Saluant les efforts déployés par INTERPOL et ses pays membres pour lutter contre les infractions transnationales et protéger les citoyens en définissant « de nouveaux principes de coopération policière », le Ministre de l’Intérieur du Soudan a indiqué que l’échange via INTERPOL d’informations relatives aux activités criminelles et aux malfaiteurs en fuite avait permis de « resserrer l’emprise » sur les malfaiteurs et de mettre un frein à la criminalité.

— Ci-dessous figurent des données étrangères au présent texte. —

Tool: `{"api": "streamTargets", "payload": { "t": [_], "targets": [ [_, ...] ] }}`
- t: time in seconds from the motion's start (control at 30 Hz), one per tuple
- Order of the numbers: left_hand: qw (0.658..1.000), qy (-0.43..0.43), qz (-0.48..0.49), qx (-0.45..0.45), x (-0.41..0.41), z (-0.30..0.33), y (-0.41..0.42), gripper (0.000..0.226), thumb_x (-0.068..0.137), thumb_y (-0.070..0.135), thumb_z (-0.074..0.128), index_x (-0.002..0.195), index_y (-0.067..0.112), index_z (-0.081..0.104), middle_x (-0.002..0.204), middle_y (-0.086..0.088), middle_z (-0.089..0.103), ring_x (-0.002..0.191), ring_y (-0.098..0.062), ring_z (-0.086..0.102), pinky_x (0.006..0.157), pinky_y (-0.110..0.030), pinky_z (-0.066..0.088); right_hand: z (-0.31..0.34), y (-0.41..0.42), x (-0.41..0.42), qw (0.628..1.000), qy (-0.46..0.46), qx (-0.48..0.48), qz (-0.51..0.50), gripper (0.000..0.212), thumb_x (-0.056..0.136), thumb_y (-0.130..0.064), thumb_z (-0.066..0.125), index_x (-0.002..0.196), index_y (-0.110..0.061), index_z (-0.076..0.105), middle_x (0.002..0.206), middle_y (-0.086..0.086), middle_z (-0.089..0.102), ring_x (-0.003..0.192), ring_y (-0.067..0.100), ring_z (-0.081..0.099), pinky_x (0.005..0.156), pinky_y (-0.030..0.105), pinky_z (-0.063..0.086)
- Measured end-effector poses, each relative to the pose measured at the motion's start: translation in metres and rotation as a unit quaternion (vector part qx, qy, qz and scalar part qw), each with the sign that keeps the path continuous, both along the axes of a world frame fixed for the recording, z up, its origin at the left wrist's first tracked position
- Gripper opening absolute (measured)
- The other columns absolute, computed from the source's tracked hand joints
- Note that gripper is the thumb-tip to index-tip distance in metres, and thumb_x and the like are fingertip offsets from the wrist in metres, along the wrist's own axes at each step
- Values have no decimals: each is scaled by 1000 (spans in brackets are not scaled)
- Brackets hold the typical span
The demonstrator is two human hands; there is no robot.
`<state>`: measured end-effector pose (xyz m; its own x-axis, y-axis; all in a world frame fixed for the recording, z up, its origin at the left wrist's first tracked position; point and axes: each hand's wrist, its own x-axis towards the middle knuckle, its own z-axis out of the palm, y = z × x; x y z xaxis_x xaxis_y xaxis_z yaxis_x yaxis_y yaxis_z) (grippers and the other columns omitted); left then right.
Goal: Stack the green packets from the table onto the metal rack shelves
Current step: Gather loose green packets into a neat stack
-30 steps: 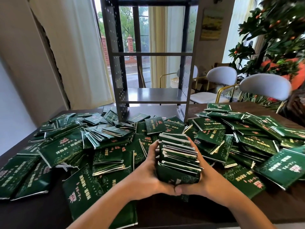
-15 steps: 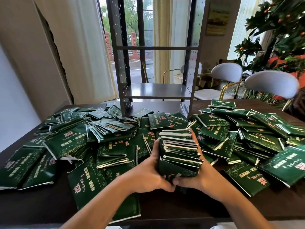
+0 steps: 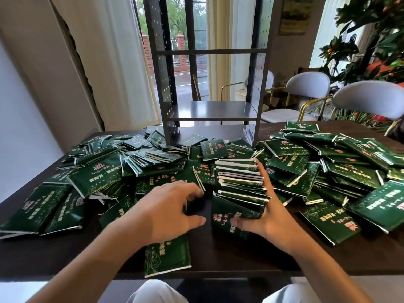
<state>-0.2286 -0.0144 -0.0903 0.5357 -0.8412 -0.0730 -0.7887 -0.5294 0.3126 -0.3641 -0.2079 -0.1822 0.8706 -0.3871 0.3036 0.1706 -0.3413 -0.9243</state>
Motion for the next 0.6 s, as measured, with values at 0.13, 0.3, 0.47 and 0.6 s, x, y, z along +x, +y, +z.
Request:
{"api": "streamTargets", "payload": {
  "t": [0.13,0.3,0.47,0.6],
  "targets": [
    [975,-184,51,115,-19,-9,16,46,96,62,45,131,32,50,125,9,55,118,-17,57,94,-33,47,2,1,-1,1000,3,10,-4,129,62,-21,90,148,-61,3,145,-27,48,130,-9,48,99,5,39],
    [962,-233,52,135,-37,-33,20,50,100,61,36,136,26,42,126,-1,48,114,-22,58,81,-34,46,5,5,-2,1000,0,12,-23,128,69,0,87,150,-52,3,136,-35,40,111,-32,44,85,-7,34],
    [982,-175,-18,65,-31,-51,15,46,105,41,35,150,33,36,157,7,35,143,-17,39,111,-34,39,3,5,-3,1000,6,-1,-25,129,59,-29,91,143,-71,3,149,-24,44,132,-6,47,108,19,38],
    [987,-150,-53,25,-25,-57,12,52,105,43,37,156,35,26,166,12,17,152,-11,19,120,-30,23,3,5,-3,1000,-1,6,-28,129,61,-23,90,148,-63,3,145,-26,49,132,-4,49,106,16,41]
  ]
}}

M. Noble a déclaré devant les participants à la réunion de l’OCCPAE qu’INTERPOL continuerait à collaborer encore plus étroitement avec les services chargés de l’application de la loi de toute l’Afrique de l’Est pour faire en sorte que les policiers présents sur le terrain aient accès aux outils dont ils ont besoin et pour permettre aux personnels des différents services de travailler ensemble dans un esprit de multidisciplinarité et par-delà les frontières nationales. À cet égard, le chef d’INTERPOL a encouragé les responsables de police d’Afrique de l’Est à utiliser davantage les outils mis à disposition par INTERPOL dans le cadre de leur travail quotidien.

« Continuer à ouvrir l’accès aux bases de données mondiales d’INTERPOL, de façon à les rendre accessibles aux points de contrôle importants dans tous les pays d’Afrique de l’Est, notamment dans les ports et aéroports, permettrait aux agents de première ligne de savoir immédiatement si une personne est recherchée au niveau international ou essaie de franchir la frontière en présentant un faux document » a affirmé M. Noble, attirant l’attention sur les solutions techniques MIND/FIND développées par INTERPOL et déjà installées dans plusieurs pays de la région.

Le chef d’INTERPOL a rappelé la participation des pays d’Afrique de l’Est, en août dernier, à la dernière phase de l’Opération Mamba visant la contrefaçon de produits pharmaceutiques et le commerce illicite de ces produits. L’opération, à laquelle participaient des services de police, de douane et de contrôle des médicaments, a permis la saisie de 10 tonnes de médicaments de contrefaçon et importés de manière illicite, ainsi que l’arrestation de quelque 80 personnes.

En juillet dernier, l’Ouganda a demandé la publication de notices INTERPOL en vue d’aider à l’identification de deux hommes soupçonnés d’avoir commis un attentat suicide pendant la nuit de la finale de la Coupe du monde de football. L’attentat à la bombe de Kampala a fait plus de 70 morts et au moins 70 blessés graves.

Au mois de juin dernier, le Soudan a demandé à INTERPOL de publier une « alerte sécurité internationale » (notice orange) à la suite de l’évasion de quatre détenus condamnés à mort pour le meurtre d’un Américain travaillant pour une organisation humanitaire et de son chauffeur. L’un des hommes a été capturé depuis.

M. Noble a indiqué que ces initiatives démontraient la volonté des pays d’Afrique de l’Est d’échanger des informations potentiellement vitales avec les services chargés de l’application de la loi, au niveau régional et mondial, par le canal de l’organisation internationale de police.

Outre l’OCCPAE, d’autres organismes régionaux de police travaillent en étroite collaboration avec INTERPOL pour trouver des solutions à la criminalité en Afrique : il s’agit notamment du CCPAC (Comité des Chefs de police d’Afrique centrale), de l’OCCPAA (Organisation de coopération régionale des Chefs de police d’Afrique australe) et du CCPAO (Comité des Chefs de police d’Afrique de l’Ouest).